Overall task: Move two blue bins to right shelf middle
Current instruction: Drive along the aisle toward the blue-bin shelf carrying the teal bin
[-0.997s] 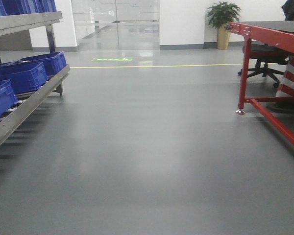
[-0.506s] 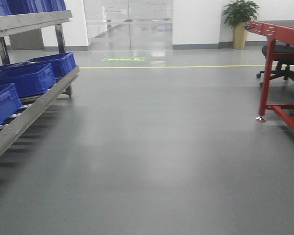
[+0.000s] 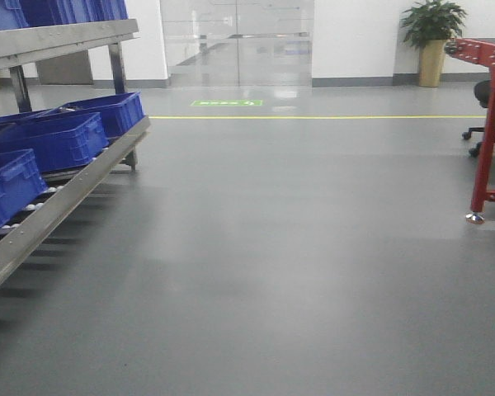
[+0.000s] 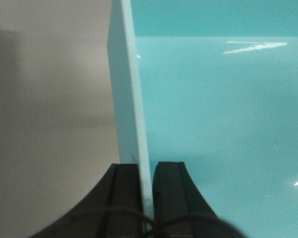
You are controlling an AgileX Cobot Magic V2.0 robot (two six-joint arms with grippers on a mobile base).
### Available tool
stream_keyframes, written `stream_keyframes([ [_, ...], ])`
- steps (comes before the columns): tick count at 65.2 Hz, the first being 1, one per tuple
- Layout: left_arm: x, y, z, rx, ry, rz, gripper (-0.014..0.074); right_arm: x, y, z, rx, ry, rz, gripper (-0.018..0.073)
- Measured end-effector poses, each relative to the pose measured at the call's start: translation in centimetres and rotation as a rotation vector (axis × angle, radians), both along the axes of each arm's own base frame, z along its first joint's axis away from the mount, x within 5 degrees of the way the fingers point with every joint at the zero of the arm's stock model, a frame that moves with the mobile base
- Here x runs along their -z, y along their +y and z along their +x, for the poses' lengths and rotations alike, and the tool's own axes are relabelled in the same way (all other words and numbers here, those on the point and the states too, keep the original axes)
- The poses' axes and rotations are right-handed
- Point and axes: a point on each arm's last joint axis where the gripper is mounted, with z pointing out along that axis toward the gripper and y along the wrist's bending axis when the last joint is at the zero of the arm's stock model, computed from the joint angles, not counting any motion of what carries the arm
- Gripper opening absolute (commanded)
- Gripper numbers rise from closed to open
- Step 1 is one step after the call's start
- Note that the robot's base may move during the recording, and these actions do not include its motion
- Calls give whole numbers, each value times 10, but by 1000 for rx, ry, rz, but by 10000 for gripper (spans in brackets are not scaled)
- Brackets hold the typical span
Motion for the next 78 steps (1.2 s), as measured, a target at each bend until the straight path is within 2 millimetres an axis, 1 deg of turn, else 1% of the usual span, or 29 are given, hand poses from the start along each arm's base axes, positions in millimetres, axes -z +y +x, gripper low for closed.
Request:
stream_keyframes([
  [15, -9, -3, 5, 10, -111, -41, -111, -1, -2, 1, 10, -8, 0, -151],
  [25, -11, -7, 11, 15, -169, -61, -111, -1, -2, 1, 15, -10, -1, -151],
  [42, -18, -9, 14, 26, -252, -88, -111, -1, -3, 1, 18, -9, 0, -151],
  [78, -21, -10, 16, 30, -284, -100, -111, -1, -3, 1, 21, -7, 6, -151],
])
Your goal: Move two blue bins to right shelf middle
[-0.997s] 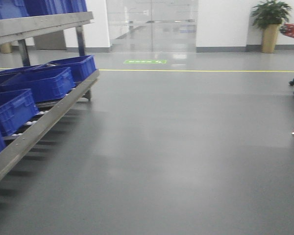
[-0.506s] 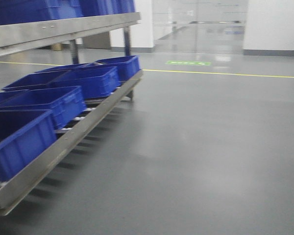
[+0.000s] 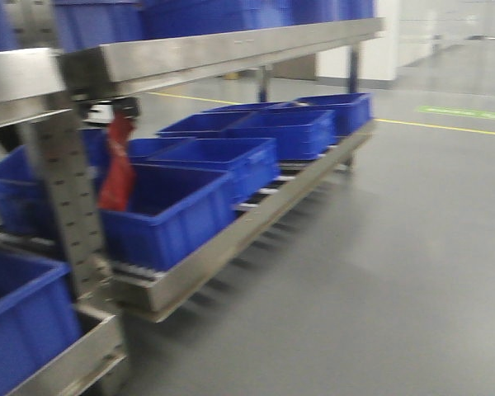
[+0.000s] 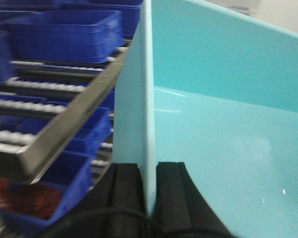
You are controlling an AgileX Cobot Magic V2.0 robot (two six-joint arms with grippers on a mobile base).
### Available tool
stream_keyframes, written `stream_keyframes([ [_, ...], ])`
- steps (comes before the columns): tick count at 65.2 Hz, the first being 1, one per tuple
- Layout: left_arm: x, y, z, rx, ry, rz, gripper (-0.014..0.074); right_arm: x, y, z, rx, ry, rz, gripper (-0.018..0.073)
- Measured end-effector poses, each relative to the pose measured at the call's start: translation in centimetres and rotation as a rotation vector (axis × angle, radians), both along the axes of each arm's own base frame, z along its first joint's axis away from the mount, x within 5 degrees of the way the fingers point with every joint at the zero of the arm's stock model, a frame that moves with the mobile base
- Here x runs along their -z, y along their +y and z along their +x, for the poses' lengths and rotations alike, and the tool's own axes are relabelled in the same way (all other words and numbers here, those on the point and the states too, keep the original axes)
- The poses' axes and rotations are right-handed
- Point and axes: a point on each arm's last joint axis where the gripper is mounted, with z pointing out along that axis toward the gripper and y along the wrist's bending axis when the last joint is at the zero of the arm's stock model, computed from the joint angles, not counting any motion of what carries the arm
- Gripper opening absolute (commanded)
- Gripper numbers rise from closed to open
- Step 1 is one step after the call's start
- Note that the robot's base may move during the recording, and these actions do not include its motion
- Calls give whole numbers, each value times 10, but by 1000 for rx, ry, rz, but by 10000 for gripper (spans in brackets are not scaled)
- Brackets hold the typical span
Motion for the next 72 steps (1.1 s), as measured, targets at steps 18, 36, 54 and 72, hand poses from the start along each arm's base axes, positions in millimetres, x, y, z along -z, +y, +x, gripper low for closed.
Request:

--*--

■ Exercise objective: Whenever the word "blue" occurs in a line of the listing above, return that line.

■ Response:
Overall task: Move two blue bins to right shelf middle
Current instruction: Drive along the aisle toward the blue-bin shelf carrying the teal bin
Your goal: Move two blue bins to right shelf middle

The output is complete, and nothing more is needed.